In 2009 vieren we de tweehonderdvijftigste verjaardag van Georg Friedrich Händels dood en daarmee geeft elk cd-label meteen ook een overvloed aan nieuwe Händelplaten uit. Mexicaan Rolando Villazon, dé grote tenor van dit moment doet met deze plaat ook zijn duit in het zakje maar wat een geweldige slag in het water is het geworden! Hij spande samen met de Gabrieli Players en dirigent Paul McCreesh en maakte een selectie van aria's uit zes Italiaanse opera's van Händel. Sommige van die aria's, bijvoorbeeld die van het eponieme hoofdpersonage uit 'Serse' zijn eigenlijk voor countertenor geschreven maar conform aan een gewoonte die ook in de achttiende eeuw regelmatig gevolgd werd, herschreef men die aria's opdat ze beter zouden liggen in het lagere register van Villazons stem.

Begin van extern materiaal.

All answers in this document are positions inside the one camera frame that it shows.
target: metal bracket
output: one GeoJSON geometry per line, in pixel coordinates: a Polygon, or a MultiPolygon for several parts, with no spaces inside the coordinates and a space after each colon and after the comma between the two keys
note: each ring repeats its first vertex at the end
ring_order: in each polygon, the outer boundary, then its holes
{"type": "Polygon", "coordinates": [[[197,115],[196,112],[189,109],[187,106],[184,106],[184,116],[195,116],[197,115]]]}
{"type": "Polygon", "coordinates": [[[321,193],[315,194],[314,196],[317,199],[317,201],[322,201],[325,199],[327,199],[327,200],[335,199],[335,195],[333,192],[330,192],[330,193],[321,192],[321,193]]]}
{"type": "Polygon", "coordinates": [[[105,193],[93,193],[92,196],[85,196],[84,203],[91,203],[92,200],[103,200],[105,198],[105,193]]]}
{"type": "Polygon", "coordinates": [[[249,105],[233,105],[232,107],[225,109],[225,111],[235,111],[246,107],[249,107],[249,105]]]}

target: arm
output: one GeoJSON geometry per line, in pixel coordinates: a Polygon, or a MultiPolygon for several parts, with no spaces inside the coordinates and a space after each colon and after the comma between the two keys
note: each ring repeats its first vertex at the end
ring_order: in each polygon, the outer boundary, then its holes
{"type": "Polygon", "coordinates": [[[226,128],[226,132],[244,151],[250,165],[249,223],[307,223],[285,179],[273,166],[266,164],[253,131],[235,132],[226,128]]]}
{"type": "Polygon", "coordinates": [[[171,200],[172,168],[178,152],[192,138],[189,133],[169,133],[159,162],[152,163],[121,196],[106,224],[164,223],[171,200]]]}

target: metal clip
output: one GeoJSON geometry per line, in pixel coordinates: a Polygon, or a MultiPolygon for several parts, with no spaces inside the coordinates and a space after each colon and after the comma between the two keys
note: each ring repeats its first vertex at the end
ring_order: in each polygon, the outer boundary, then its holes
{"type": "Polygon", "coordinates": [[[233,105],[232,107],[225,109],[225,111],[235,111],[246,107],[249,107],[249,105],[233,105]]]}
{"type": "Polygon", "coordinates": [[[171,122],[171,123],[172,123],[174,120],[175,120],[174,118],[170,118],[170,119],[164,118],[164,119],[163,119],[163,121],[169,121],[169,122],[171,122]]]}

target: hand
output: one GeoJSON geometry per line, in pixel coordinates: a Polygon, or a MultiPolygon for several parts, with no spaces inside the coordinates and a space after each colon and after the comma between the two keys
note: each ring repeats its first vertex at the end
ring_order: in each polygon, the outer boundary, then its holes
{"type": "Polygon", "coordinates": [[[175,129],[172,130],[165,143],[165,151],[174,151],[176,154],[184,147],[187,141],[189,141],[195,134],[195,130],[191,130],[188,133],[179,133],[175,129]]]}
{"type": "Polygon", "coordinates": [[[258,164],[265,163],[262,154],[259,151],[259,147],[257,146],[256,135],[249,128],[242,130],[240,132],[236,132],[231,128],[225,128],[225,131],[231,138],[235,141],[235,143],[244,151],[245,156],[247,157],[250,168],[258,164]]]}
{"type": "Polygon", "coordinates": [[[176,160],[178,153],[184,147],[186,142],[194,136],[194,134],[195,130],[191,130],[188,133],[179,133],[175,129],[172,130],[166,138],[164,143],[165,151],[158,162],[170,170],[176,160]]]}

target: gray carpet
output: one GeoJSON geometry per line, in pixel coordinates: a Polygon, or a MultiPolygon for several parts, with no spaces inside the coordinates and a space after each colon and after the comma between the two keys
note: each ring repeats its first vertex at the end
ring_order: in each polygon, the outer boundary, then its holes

Om maar meteen met de deur in huis te vallen: Villazons warme, brede, krachtige stem is perfect om Bel Canto of Verismo opera's te vertolken maar gruwelijk om in delicaat barokrepertoire te beluisteren. Het is niet zozeer een gebrek aan stijlbesef dat deze plaat tot zinken brengt want Villazon heeft zijn huiswerk duidelijk goed gemaakt. De Italiaanse tekst van de aria's en recitatieven is redelijk goed verstaanbaar. Villazon vergelijkt het uitvoeren van barokmuziek eerder met het zingen van negentiende-eeuws liedrepertoire dan met traditionele romantische opera en daarin heeft hij zeker gelijk. Het ontbreekt hem dan ook niet aan affect, zeker niet in de recitatieven, die warmbloedig en doorleefd gezongen worden. Maar zijn stem op zich is totaal ongeschikt om dit soort van muziek uit te voeren. Hij mist die strikt gecontroleerde, vrij formele aanpak die echte barokzangers in Händels opera's steken en dat doet een trage aria als 'Pastorello d'un povero armento' uit 'Rodelinda' overdreven sentimenteel klinken, hoe vibratoloos Villazon ook zingt. Bovendien heeft hij de neiging om noten heel Wagneriaans op te blazen, wat zelfs de meest bescheiden aria's belachelijk geaffecteerd doet klinken. Het bekende 'Ombra mai fu' uit 'Serse', doorgaans zo mooi gebracht met het vlakke, bescheiden timbre van een countertenor, zwalpt in deze uitvoering werkelijk alle kanten op.
En de trage aria's zijn nog niet half zo erg als de snelle. Händel schreef virtuoze stukken die op maat gesneden waren van de zangers waarvoor hij componeerde en zijn snelle passages zitten werkelijk vol met loopjes, coloraturen, toonladders en figuraties. Villazon beschikt eenvoudigweg niet over de technische vaardigheid om die loopjes accuraat uit te voeren. Het is dan ook onbegrijpelijk dat hij de cd wil inzetten met een spectaculaire aria als 'Ciel e terra armi de sdegno' uit 'Tamerlano' want als die spectaculaire virtuositeit hoorbaar zoveel moeite kost als hier krijgt de luisteraar enkel nog geroep en dat is over de hele cd wat Villazon op alle snelle aria's ten gehore brengt.
Wat een geweldige teleurstelling is deze plaat en de teleurstelling is des te groter omdat de Gabrieli Players een prachtige, geëngageerde uitvoering van enkele van Händels mooiste en meest gevarieerde aria's aan de luisteraar voorstellen. Maar het is de zanger die uiteraard centraal staat. En hoe indrukwekkend Villazon dan ook Verdi of Puccini kan zingen, met deze Händel begeeft hij zich op terrein dat duidelijk niet het zijne is. Er hoeft op zich geen reden te zijn waarom zangers die zich in een repertoire specialiseren niet vlotjes de overstap naar een ander repertoire zouden kunnen maken maar soms werkt het gewoonweg niet en dan is het doodjammer dat Villazon niet meer zelfkennis tentoon spreidde voor hij deze cd uitbracht.